TASK DETAILS ::
Look below for the line containing "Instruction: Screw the"; from there through the line containing "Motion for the", both lines included, please set down each line exactly and nothing else.

----- SOURCE DATA -----

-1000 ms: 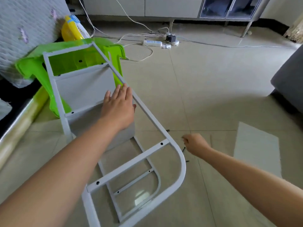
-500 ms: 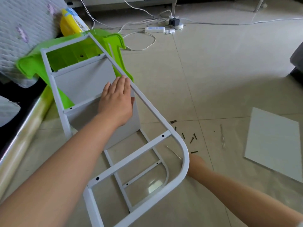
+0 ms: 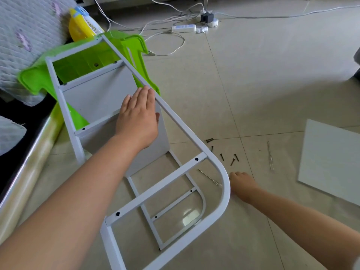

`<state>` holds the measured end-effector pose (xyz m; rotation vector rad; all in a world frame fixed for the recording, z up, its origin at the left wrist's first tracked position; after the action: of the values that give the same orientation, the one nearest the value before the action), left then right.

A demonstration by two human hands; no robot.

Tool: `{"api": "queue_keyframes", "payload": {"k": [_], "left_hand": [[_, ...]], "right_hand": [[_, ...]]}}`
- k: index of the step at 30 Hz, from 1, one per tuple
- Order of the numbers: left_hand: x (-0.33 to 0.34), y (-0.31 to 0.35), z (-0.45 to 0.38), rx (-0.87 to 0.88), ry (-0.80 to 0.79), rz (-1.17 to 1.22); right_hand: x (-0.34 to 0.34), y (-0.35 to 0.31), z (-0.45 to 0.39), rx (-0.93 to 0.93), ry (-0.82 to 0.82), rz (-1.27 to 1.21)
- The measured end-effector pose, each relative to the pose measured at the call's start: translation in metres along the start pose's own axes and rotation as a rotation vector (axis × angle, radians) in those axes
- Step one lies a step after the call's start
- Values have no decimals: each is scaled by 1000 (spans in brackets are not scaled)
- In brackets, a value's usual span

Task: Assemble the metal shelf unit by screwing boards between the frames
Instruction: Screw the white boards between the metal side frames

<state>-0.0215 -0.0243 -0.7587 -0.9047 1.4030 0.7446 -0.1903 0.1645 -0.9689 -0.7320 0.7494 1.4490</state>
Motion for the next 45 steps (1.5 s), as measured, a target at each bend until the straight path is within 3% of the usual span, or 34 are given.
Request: {"api": "queue_keyframes", "payload": {"k": [3, 5, 9, 13, 16, 20, 25, 32, 39, 43, 45], "left_hand": [[-1, -1, -1, -8, 6, 4], [-1, -1, -1, -8, 0, 11], [-7, -5, -3, 21, -98, 54], [-13, -22, -2, -32, -166, 25], [-20, -44, 3, -89, -152, -12], [-25, -81, 9, -100, -104, -24], [-31, -122, 21, -212, -28, 24], [-25, -129, 29, -351, -53, 195], [-20, -132, 30, -405, -50, 462], [-12, -138, 35, -299, 4, 592], [-5, -146, 40, -228, -44, 710]], "right_hand": [[-9, 7, -2, 39, 22, -10], [-27, 10, -6, 97, 124, -69], [-97, 11, -15, 169, 611, -374], [-180, 0, -3, 119, 1073, -720], [-224, -12, 9, 63, 1204, -915], [-269, -41, 16, -120, 1195, -1004], [-313, -91, 18, -413, 1084, -683], [-333, -141, -4, -526, 874, -215], [-325, -153, -17, -549, 797, -203], [-315, -157, -25, -539, 844, -280], [-307, -158, -28, -522, 898, -395]]}}
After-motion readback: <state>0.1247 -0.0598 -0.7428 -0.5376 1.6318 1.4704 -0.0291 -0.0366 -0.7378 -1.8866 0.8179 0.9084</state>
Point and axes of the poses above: each hand's wrist, its own z-axis away from the middle knuckle, its own x-axis out of the palm, y = z × x, the point moved 2 cm from there along -z, towards the middle knuckle, and after that the axes turned 12 degrees about -x, right-handed, at the moved point
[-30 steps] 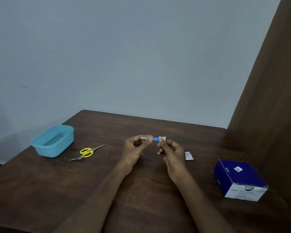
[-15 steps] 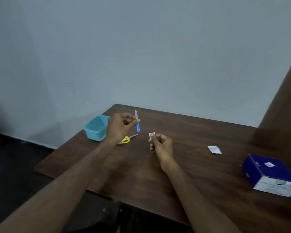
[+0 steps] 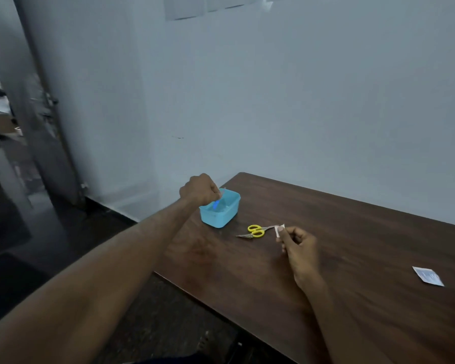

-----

TASK RESULT ::
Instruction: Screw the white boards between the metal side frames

<state>-0.0215 -0.0243 -0.7587 -0.9047 1.4030 0.7446 -0.1903 0.1645 -0.9689 -0.7320 0.7494 1.4490</state>
Motion for the next 45 steps (1.5 s), as measured, a target at each bend until the straight path is within 3% of the usual span, or 34 are given.

There is nothing further to this exercise.